My favourite thing about driving is watching other people in their cars. Not because I'm a large stalker but just because people think they're in an opaque box which they can see out of. Literally one of the best days of my life was when I was driving to work and saw one of my ex boyfriends driving in the opposite direction picking his nose. Admittedly I'm a big culprit when it comes to singing along in the car. There's been plenty of times when I've been stopped in traffic and been clocked singing to various songs, including Taylor Swift and Drake. I genuinely think I'm black the majority of the time I'm driving (anyone who has been on a long car journey with me can vouch for this, I can rap along to ALOT of albums). 

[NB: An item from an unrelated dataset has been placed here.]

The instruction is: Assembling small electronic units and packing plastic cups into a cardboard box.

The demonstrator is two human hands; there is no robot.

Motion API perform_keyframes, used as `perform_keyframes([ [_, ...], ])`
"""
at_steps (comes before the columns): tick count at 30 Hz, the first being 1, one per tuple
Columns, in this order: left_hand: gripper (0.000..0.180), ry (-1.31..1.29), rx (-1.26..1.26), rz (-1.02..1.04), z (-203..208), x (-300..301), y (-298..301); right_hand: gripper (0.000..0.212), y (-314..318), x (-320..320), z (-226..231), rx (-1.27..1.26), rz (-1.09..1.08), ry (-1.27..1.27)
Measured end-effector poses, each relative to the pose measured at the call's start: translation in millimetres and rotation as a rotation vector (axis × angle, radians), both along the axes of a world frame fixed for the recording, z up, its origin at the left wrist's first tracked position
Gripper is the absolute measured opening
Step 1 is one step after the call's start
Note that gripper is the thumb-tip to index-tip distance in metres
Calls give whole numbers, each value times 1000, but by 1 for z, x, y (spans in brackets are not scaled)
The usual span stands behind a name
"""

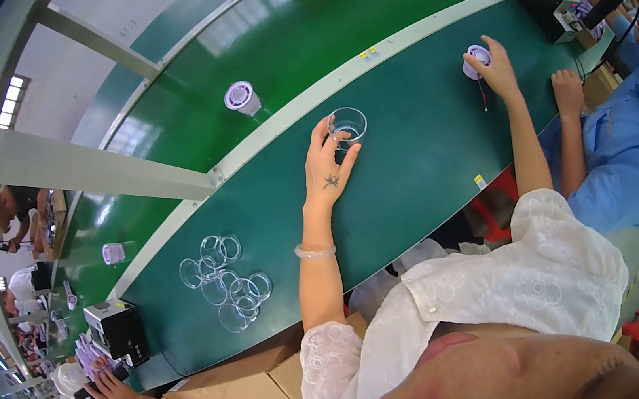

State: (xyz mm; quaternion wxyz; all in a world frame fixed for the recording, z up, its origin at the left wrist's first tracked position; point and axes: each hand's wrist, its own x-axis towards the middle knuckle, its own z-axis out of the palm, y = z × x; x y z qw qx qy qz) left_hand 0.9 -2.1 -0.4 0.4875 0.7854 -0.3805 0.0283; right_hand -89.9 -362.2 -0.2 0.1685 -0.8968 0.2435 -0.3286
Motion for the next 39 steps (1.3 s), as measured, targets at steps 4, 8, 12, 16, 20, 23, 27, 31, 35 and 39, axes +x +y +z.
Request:
perform_keyframes([
  [4,20,-8,-14,4,-2,0,1,63,28,9,7,352,119,-111],
  [8,20,5,-11,-1,0,0,0,74,71,29,27,779,504,-73],
  [12,21,-10,-5,4,1,0,1,75,143,36,60,691,1010,-28],
  [16,21,11,-4,-4,3,-1,-1,68,178,35,63,623,1113,-177],
  [20,21,19,-5,2,6,-2,-1,63,184,30,60,652,1091,-250],
  [23,21,-10,10,9,6,3,-2,63,182,33,55,659,1089,-286],
  [27,21,79,66,-5,3,3,0,63,181,31,51,717,1085,-336],
  [31,21,-8,11,15,0,3,-2,63,181,30,48,713,1080,-351],
  [35,21,-22,6,15,1,3,-2,59,183,32,45,712,1066,-423],
  [39,21,-27,5,7,2,3,-3,48,171,32,41,1251,1104,-189],
])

Road rage is one thing that literally winds me up to the extent where I get so angry. I think this will just be much funnier if I tell the story of when road rage nearly ended up in me being nearly murdered by a man in north London. I was with my wolfpack (Hannah Justine and Ami) we were going to see The Saturdays (I was Frankie's stunt double for the evening) and we were trying to find somewhere to park. I was at a junction of a one way system when the car behind me started beeping. As I drove on to the one way system, Hannah was hanging out my window shouting 'fuck offfff you c*ntttt' and I think my middle finger made an appearance. Next thing we know this car overtakes me blocks the road forcing me to do an emergency stop. Out steps a man approximately 6ft 4 and weighing about 16 stone with a metal bar. Justine and Ami are in a panic at this point, Justine is shouting 'REVERSSSSE' me being me decided to front this one out. At this stage the only reason I can think of why this man wanted to kill me was because he thought I was a boy with my short hair. In a moment of stupidity I asked him if he was wearing a turban (I later realised it was just a usual day-wear hat) then shouted WHAT THE FUCK ARE YOU DOING. He retreated and got back into his car and drove off. So the only thing this taught me, was to front everything out until the person leaves you alone. This lesson did not work well in Cardiff (see previous post).

Anyway, this was a half arsed attempt of qualms on the road.